To support those who qualify to access and understand information regarding:

  • Their rights under the Act
  • The rights of others, e.g nearest relative
  • The parts of the Act that apply to them
  • Conditions and restrictions to which they are subject
  • Medical treatment they receive or might receive
  • The reasons for that treatment
  • To speak up and get their voices heard in situations such as ward rounds and Multi-Disciplinary
  • Team (MDT) meetings.
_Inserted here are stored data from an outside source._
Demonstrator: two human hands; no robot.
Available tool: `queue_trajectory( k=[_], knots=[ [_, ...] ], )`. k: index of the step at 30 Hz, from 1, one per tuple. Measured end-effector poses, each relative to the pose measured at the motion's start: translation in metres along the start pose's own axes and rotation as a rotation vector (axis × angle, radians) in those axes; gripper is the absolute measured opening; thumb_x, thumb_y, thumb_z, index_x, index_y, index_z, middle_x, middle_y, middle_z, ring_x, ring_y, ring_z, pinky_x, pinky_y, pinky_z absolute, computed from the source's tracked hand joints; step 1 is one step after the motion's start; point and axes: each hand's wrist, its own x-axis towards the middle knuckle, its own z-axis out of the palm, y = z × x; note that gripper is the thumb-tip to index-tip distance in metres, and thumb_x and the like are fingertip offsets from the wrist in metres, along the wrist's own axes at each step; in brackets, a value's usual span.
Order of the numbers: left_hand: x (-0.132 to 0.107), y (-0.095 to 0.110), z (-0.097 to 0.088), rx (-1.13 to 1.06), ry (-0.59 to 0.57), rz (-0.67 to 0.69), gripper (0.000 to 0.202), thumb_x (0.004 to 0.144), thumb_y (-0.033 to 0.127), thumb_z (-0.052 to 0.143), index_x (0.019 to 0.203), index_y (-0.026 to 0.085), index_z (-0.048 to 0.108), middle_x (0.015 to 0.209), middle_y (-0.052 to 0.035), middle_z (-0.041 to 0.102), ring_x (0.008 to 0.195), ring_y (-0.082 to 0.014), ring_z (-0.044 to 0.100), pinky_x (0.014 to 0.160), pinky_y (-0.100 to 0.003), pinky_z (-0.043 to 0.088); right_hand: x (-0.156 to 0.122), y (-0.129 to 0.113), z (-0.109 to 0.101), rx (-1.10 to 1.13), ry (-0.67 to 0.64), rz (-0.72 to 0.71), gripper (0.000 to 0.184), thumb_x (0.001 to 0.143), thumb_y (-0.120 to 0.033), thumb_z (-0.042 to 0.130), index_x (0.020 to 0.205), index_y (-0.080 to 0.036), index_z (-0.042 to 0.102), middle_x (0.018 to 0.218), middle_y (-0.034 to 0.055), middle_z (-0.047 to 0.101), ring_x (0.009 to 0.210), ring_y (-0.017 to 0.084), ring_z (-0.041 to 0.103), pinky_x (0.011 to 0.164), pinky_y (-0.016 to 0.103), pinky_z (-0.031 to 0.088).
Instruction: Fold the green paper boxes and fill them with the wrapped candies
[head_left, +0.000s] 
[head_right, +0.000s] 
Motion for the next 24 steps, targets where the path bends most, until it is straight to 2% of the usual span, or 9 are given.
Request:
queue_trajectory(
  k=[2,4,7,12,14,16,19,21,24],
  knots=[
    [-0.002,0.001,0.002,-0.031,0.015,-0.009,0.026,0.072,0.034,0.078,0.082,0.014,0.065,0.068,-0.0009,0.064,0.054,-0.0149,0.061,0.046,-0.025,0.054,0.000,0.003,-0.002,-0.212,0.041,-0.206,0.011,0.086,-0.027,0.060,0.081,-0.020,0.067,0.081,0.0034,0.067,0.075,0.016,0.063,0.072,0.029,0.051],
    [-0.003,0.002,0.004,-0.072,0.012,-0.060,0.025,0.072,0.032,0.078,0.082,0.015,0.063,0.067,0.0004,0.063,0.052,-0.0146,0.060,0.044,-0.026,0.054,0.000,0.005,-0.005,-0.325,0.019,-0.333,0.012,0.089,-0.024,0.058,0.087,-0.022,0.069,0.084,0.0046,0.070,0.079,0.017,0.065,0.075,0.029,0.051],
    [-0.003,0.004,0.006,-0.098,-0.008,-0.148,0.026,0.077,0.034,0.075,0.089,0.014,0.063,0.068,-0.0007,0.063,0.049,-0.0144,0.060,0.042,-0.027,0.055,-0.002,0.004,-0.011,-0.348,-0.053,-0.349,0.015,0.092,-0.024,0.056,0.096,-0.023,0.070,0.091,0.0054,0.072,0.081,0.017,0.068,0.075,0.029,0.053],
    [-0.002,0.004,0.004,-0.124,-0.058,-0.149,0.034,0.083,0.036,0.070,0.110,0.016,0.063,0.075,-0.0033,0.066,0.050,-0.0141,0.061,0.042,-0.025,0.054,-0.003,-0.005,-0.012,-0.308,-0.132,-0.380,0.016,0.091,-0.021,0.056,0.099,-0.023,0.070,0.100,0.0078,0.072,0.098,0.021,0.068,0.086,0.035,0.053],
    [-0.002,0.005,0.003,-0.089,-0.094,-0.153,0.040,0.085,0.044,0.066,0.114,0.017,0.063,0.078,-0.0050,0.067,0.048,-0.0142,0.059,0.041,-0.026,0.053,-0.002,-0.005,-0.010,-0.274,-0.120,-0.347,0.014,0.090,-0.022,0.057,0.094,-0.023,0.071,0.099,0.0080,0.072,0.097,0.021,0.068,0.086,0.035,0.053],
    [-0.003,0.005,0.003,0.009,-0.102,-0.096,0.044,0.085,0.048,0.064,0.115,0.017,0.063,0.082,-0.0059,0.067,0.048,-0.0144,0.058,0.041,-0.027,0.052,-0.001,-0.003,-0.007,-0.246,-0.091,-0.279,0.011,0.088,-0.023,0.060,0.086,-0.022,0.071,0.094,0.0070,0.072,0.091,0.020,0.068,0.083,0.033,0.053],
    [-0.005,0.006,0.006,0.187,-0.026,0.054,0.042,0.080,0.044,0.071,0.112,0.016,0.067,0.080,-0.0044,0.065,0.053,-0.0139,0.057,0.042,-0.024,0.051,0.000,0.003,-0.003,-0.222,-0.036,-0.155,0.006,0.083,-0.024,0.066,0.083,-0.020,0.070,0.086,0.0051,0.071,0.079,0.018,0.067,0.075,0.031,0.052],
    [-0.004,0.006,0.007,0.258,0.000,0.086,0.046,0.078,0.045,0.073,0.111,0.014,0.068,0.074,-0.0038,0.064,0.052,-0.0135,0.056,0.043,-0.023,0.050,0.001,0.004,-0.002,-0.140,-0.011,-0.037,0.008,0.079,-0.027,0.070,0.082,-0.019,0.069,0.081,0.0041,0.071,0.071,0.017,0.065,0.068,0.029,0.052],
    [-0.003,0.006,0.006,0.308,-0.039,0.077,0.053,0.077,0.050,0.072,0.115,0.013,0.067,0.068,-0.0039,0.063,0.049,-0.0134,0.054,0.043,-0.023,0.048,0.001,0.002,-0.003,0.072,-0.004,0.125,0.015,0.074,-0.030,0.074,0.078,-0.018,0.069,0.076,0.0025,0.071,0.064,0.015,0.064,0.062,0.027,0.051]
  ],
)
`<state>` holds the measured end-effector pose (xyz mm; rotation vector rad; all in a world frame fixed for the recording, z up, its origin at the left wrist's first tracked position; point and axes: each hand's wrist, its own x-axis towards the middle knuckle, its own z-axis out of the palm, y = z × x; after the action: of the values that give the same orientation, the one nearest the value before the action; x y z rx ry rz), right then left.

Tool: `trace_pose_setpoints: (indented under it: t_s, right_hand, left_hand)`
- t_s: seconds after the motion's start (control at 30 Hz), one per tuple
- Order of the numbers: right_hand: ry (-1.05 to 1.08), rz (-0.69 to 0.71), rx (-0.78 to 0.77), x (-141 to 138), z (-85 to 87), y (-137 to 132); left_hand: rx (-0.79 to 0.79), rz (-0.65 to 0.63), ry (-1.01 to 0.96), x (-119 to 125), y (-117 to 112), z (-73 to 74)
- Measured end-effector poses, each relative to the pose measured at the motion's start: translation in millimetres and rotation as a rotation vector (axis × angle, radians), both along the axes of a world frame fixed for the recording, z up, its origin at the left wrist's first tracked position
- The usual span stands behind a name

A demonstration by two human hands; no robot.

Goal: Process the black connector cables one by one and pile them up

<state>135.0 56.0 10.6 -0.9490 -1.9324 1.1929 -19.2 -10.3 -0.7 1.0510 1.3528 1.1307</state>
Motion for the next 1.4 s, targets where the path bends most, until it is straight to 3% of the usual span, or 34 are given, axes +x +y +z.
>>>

This is with the person present or with permission in their absence.
  • To raise concerns about their care and treatment
  • To attend the Tribunal (formerly Mental Health Review Tribunal) and Hospital Manager’s Hearings.
  • To access notes and records in relation to their detention, care and treatment if permissible by the client themselves.
Who can have the support of an IMHA?

Those who are subject to the following sections of the Act:

  • Section 2
  • Section 3
  • Conditionally discharged restricted patients
  • Section 7 Guardianship
  • Supervised Community Treatment
  • Those being considered for Section 57 treatment
  • Those under 18 being considered for Section 58a treatment

Who can make referrals?

An IMHA has a duty to comply with any reasonable request to see a qualifying person made by:

  • The qualifying person themselves (i.e. self-referral)
  • The nearest relative
  • The responsible Clinician
  • An Approved Mental Health Professional (AMHP) who is acting on behalf of the Local Social Services Authority.